AIM OF THE EXERCISE:
Line by line, write out the material exactly.

SUPPLIED MATERIAL:

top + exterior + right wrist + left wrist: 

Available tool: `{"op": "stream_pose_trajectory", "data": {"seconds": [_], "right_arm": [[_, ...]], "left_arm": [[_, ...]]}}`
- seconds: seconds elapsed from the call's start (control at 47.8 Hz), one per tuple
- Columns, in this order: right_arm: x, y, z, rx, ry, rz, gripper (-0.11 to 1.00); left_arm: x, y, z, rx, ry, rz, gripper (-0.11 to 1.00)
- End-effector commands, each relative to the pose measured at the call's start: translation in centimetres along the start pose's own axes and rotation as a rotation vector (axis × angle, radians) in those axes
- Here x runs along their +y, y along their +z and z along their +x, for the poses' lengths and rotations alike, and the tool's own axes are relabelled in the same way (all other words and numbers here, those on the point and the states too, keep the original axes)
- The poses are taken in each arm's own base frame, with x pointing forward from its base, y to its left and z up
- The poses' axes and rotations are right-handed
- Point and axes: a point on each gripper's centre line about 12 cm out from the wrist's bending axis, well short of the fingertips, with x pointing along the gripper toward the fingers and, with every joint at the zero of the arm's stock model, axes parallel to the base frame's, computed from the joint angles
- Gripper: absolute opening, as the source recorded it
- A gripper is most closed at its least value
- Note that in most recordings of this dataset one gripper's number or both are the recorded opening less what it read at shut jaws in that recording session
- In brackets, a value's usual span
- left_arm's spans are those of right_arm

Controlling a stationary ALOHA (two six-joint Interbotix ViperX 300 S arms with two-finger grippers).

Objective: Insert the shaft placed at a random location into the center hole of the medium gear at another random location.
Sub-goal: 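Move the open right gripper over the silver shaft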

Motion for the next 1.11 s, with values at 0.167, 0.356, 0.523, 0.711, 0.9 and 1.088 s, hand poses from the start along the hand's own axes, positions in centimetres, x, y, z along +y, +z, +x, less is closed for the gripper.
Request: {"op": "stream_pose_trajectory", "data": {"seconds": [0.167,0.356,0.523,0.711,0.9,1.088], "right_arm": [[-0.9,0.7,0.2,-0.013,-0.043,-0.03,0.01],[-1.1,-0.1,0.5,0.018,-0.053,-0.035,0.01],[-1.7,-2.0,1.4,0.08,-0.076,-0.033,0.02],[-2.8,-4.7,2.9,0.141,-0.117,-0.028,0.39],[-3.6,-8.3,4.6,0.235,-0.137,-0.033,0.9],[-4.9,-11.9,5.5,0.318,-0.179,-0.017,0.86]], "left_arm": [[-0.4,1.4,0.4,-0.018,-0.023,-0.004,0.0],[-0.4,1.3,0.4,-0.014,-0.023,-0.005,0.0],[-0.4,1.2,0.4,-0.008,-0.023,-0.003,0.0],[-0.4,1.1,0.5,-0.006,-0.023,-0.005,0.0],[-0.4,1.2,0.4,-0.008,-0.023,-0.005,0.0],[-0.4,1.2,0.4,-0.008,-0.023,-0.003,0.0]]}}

RESULT FOR THIS TASK:
top + exterior + right wrist + left wrist: 

Available tool: `{"op": "stream_pose_trajectory", "data": {"seconds": [_], "right_arm": [[_, ...]], "left_arm": [[_, ...]]}}`
- seconds: seconds elapsed from the call's start (control at 47.8 Hz), one per tuple
- Columns, in this order: right_arm: x, y, z, rx, ry, rz, gripper (-0.11 to 1.00); left_arm: x, y, z, rx, ry, rz, gripper (-0.11 to 1.00)
- End-effector commands, each relative to the pose measured at the call's start: translation in centimetres along the start pose's own axes and rotation as a rotation vector (axis × angle, radians) in those axes
- Here x runs along their +y, y along their +z and z along their +x, for the poses' lengths and rotations alike, and the tool's own axes are relabelled in the same way (all other words and numbers here, those on the point and the states too, keep the original axes)
- The poses are taken in each arm's own base frame, with x pointing forward from its base, y to its left and z up
- The poses' axes and rotations are right-handed
- Point and axes: a point on each gripper's centre line about 12 cm out from the wrist's bending axis, well short of the fingertips, with x pointing along the gripper toward the fingers and, with every joint at the zero of the arm's stock model, axes parallel to the base frame's, computed from the joint angles
- Gripper: absolute opening, as the source recorded it
- A gripper is most closed at its least value
- Note that in most recordings of this dataset one gripper's number or both are the recorded opening less what it read at shut jaws in that recording session
- In brackets, a value's usual span
- left_arm's spans are those of right_arm

Controlling a stationary ALOHA (two six-joint Interbotix ViperX 300 S arms with two-finger grippers).

Objective: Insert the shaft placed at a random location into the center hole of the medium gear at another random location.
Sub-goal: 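Move the open right gripper over the silver shaft
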
Motion for the next 1.11 s, with values at 0.167, 0.356, 0.523, 0.711, 0.9 and 1.088 s, hand poses from the start along the hand's own axes, positions in centimetres, x, y, z along +y, +z, +x, less is closed for the gripper.
Request: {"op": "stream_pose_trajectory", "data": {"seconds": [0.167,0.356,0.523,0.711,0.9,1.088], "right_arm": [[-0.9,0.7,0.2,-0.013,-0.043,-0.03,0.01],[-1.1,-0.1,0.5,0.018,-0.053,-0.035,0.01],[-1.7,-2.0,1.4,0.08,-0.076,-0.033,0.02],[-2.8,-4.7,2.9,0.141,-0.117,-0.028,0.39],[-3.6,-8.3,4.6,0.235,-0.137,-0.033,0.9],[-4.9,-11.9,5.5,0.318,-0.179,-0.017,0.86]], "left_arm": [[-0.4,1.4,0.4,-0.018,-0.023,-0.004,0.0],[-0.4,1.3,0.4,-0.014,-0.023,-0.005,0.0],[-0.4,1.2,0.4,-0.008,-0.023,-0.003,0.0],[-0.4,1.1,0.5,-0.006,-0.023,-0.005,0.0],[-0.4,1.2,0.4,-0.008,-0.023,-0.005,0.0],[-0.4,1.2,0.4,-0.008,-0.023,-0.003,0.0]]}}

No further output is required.